Banneker ran through the roster in the pocket-ledger. "Not yet. Some one that's hurt?"
"Don't know what became of her. Peach of a girl. Black hair, big, sleepy, black eyes with a fire in 'em. Dressed right. Traveling alone, and minding her own business, too. Had a stateroom in that Pullman there in the ditch. Noticed her initials on her traveling-bag."
"Have you seen her since the smash?"
"Don't know. Got a kind of confused recklection of seeing her wobbling around at the side of the track. Can't be sure, though. Might have been me."
"Might have been you? How could—"
"Wobbly, myself. Mixed in my thinks. When I came to I was pretty busy putting my lunch," explained the other with simple realism. "One of Mr. Pullman's seats butted me in the stomach. They ain't upholstered as soft as you'd think to look at 'em. I went reeling around, looking for Miss I. O. W., she being alone, you know, and I thought she might need some looking after. And I had that idea of having seen her with her hand to her head dazed and running—yes; that's it, she was running. Wow!" said the young man fervently. "She was a pretty thing! You don't suppose—" He turned hesitantly to the file of bodies, now decently covered with sheets.
For a grisly instant Banneker thought of the one mangled monstrosity—that to have been so lately loveliness and charm, with deep fire in its eyes and perhaps deep tenderness and passion in its heart. He dismissed the thought as being against the evidence and entered the initials in his booklet.
"I'll look out for her," said he. "Probably she's forward somewhere."

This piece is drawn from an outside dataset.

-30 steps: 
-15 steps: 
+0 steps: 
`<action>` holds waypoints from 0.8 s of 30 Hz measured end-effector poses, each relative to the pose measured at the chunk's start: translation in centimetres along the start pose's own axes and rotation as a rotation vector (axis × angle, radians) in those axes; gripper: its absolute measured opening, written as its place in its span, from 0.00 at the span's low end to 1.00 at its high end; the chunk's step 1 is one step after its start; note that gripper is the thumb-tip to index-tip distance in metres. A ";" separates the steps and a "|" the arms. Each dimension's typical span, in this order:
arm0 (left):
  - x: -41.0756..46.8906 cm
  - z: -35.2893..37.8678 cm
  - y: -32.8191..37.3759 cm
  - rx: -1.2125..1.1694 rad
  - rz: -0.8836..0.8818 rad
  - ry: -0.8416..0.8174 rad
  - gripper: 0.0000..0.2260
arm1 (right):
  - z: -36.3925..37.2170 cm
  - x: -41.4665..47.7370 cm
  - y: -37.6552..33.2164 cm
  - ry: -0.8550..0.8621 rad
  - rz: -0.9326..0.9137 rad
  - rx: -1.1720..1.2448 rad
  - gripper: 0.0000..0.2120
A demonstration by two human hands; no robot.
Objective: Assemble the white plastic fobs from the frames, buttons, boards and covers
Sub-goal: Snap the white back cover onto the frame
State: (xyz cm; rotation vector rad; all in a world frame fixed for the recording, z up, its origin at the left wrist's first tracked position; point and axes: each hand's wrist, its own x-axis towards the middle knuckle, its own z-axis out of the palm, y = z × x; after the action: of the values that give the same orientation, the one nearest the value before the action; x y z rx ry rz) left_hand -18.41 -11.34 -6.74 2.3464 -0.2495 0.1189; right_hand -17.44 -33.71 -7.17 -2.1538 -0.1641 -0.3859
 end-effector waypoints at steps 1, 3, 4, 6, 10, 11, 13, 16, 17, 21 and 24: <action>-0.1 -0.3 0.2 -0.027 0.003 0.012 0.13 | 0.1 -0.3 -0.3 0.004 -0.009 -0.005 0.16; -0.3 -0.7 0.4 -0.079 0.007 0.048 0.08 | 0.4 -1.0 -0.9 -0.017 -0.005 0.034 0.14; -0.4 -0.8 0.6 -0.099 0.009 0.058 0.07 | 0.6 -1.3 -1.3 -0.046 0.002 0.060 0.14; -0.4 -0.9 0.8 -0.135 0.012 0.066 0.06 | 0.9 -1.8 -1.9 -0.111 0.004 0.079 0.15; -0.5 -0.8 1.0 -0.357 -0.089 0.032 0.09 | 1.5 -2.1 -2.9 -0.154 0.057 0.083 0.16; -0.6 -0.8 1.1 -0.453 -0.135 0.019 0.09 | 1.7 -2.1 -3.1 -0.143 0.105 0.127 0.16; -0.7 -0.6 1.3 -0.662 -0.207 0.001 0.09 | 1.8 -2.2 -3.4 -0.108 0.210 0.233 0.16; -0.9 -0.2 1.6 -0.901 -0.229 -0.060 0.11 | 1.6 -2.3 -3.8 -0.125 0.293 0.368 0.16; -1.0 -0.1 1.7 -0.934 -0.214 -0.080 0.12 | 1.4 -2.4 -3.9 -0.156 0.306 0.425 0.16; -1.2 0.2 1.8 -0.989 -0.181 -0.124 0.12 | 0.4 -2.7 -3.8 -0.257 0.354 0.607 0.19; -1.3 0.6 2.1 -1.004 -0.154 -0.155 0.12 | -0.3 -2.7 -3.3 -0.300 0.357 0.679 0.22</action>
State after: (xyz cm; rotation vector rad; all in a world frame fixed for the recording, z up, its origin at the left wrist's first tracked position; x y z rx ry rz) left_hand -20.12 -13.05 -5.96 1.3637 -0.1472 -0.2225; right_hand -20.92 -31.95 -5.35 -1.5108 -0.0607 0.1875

Without respite he toiled until a long whistle gave notice of the return of the locomotive which had gone forward to meet the delayed special from Stanwood. Human beings were clinging about it in little clusters like bees; physicians, nurses, officials, and hospital attendants. The dispatcher from Stanwood listened to Banneker's brief report, and sent him back to Manzanita, with a curt word of approval for his work.

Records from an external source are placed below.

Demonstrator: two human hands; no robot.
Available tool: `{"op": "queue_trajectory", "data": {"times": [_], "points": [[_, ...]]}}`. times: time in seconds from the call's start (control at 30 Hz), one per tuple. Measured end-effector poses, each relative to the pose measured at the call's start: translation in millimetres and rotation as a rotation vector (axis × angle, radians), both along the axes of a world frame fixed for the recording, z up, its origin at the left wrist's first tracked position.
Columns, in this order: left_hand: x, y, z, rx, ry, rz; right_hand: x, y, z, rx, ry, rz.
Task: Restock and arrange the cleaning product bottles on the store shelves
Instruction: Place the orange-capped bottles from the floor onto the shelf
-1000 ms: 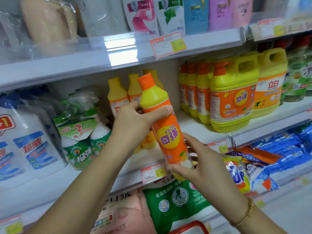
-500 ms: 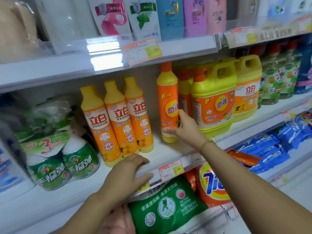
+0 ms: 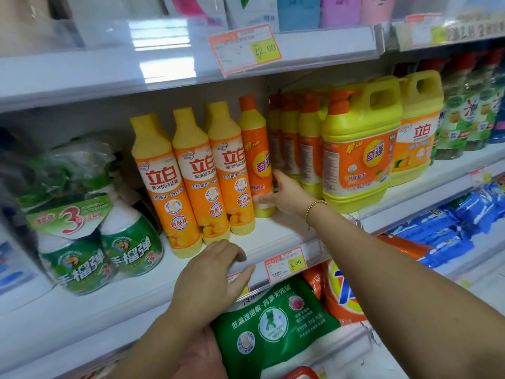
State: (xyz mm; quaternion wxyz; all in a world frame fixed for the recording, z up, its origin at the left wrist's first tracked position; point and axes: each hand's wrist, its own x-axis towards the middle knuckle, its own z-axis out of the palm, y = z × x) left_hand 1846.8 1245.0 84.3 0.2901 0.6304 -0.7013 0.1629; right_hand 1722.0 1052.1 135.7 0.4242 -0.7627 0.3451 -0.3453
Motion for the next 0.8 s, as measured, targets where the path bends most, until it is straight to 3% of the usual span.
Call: {"op": "queue_trajectory", "data": {"times": [0.2, 0.43, 0.63, 0.7, 0.8], "points": [[2.5, -2.1, -4.0, 0.001, 0.007, 0.001, 27.0, -14.8, 1.1, 0.001, 0.009, -0.082], [1.1, -2.5, -5.2, -0.034, -0.005, 0.014, 25.7, -22.7, -3.3, -0.034, 0.292, -0.074], [-2.3, 0.0, -2.7, -0.003, -0.008, 0.012, -15.0, 11.1, 2.1, -0.122, 0.294, -0.168], [-10.4, 4.0, 3.4, -0.005, 0.109, 0.042, -52.6, 43.6, 6.7, -0.122, 0.147, -0.158], [-47.1, 15.9, 13.5, -0.166, 0.505, 0.019, -125.0, 104.5, -9.0, -0.228, 0.105, -0.154]]}}
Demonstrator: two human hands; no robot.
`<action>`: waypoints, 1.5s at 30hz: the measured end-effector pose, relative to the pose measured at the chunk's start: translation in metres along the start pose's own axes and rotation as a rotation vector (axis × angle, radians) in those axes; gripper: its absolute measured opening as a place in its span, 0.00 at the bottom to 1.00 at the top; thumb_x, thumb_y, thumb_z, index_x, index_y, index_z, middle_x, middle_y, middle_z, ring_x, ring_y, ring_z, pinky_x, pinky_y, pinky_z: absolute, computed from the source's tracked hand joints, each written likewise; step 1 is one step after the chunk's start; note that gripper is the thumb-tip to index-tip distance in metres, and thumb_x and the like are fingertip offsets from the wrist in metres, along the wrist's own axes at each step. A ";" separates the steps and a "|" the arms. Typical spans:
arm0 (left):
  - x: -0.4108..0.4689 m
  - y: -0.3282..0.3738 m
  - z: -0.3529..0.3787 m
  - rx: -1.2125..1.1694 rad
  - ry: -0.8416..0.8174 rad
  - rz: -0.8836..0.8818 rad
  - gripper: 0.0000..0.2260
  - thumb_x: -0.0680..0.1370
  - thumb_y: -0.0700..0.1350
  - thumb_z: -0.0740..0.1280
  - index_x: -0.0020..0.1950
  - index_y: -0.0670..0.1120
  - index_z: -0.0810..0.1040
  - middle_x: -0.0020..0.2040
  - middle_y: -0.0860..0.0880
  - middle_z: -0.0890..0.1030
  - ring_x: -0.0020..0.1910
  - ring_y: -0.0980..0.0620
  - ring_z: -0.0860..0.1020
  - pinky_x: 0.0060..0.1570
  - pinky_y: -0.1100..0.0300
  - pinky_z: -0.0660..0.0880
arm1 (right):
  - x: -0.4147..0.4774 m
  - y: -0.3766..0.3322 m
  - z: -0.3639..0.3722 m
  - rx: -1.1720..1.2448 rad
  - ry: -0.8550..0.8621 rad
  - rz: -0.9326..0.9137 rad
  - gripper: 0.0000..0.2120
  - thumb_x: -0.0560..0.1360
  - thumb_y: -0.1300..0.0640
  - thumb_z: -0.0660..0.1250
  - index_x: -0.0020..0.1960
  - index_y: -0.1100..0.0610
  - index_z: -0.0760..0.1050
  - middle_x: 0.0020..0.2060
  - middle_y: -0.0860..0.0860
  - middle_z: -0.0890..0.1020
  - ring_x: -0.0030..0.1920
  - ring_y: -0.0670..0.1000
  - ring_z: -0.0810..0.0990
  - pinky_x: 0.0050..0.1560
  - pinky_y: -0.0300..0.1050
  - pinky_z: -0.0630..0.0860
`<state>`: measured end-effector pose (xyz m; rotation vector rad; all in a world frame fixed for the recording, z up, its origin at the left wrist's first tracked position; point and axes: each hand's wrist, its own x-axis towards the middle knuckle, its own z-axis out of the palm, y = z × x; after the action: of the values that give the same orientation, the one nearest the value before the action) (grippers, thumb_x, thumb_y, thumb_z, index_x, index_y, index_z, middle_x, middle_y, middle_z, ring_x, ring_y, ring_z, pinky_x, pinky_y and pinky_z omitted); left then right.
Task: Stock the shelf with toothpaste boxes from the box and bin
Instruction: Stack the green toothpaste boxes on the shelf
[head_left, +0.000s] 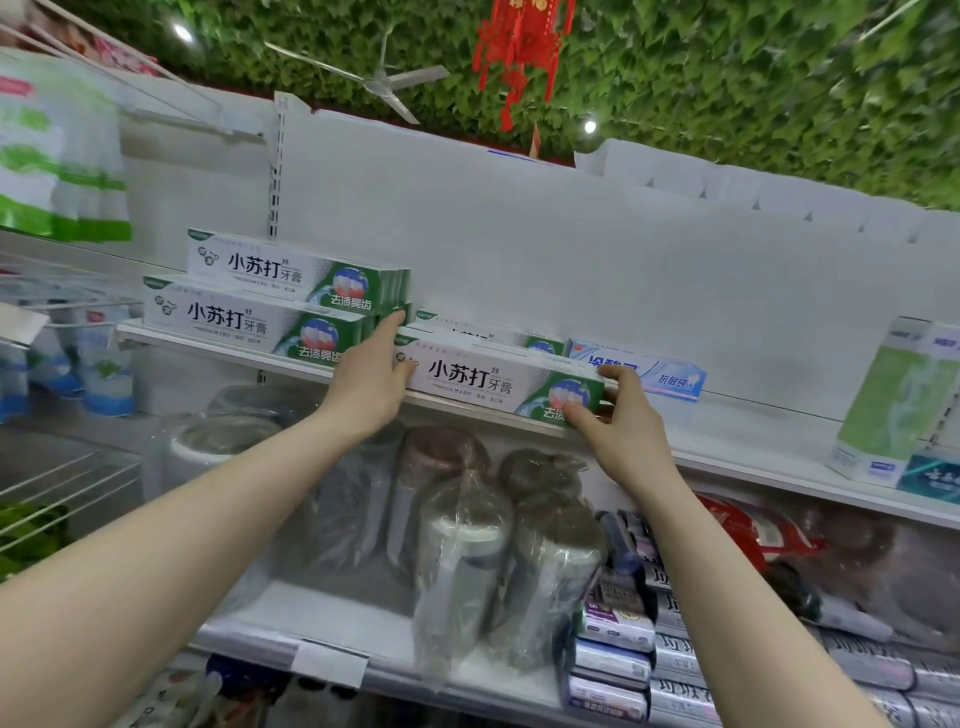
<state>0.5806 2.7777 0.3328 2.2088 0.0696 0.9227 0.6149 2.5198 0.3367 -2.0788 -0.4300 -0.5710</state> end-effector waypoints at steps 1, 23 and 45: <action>0.001 -0.001 0.001 0.012 -0.011 0.001 0.26 0.81 0.41 0.62 0.77 0.48 0.59 0.51 0.43 0.79 0.53 0.43 0.77 0.57 0.50 0.72 | 0.002 -0.001 0.001 -0.025 -0.013 0.001 0.29 0.75 0.48 0.72 0.71 0.53 0.64 0.52 0.46 0.74 0.45 0.45 0.77 0.44 0.36 0.70; 0.066 -0.013 0.035 0.542 -0.028 0.291 0.22 0.73 0.29 0.62 0.66 0.42 0.72 0.69 0.43 0.70 0.67 0.42 0.68 0.63 0.52 0.68 | 0.074 0.012 0.041 -0.339 0.128 0.073 0.24 0.74 0.52 0.73 0.62 0.60 0.66 0.58 0.57 0.73 0.55 0.59 0.75 0.48 0.44 0.65; 0.081 -0.009 0.047 0.483 -0.062 0.275 0.25 0.76 0.30 0.59 0.74 0.36 0.61 0.73 0.41 0.65 0.73 0.45 0.62 0.71 0.55 0.61 | 0.084 0.005 0.062 -0.557 0.087 0.056 0.22 0.80 0.56 0.63 0.71 0.59 0.62 0.61 0.61 0.70 0.51 0.63 0.75 0.45 0.46 0.63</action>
<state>0.6726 2.7806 0.3531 2.7428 -0.0483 1.0707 0.7015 2.5770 0.3491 -2.5701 -0.1688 -0.8121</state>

Banneker's last sight of the wreck, as he paused at the curve, was the helpful young man perched on the rear heap of wreckage which had been the observation car, peering anxiously into its depths ("Looking for I. O. W. probably," surmised the agent), and two commercial gentlemen from the smoker whiling away a commercially unproductive hiatus by playing pinochle on a suitcase held across their knees. Glancing at the vast, swollen, blue-black billows rolling up the sky, Banneker guessed that their game would be shortly interrupted.
He hoped that the dead would not get wet.
CHAPTER III
Back in his office, Banneker sent out the necessary wires, and learned from westward that it might be twelve hours before the break in the track near Stanwood could be fixed up. Then he settled down to his report.
Like his earlier telegram, the report was a little masterpiece of concise information. Not a word in it that was not dry, exact, meaningful. This was the more to the writer's credit in that his brain was seething with impressions, luminous with pictures, aflash with odds and ends of minor but significant things heard and seen and felt. It was his first inner view of tragedy and of the reactions of the human creature, brave or stupid or merely absurd, to a crisis. For all of this he had an outlet of expression.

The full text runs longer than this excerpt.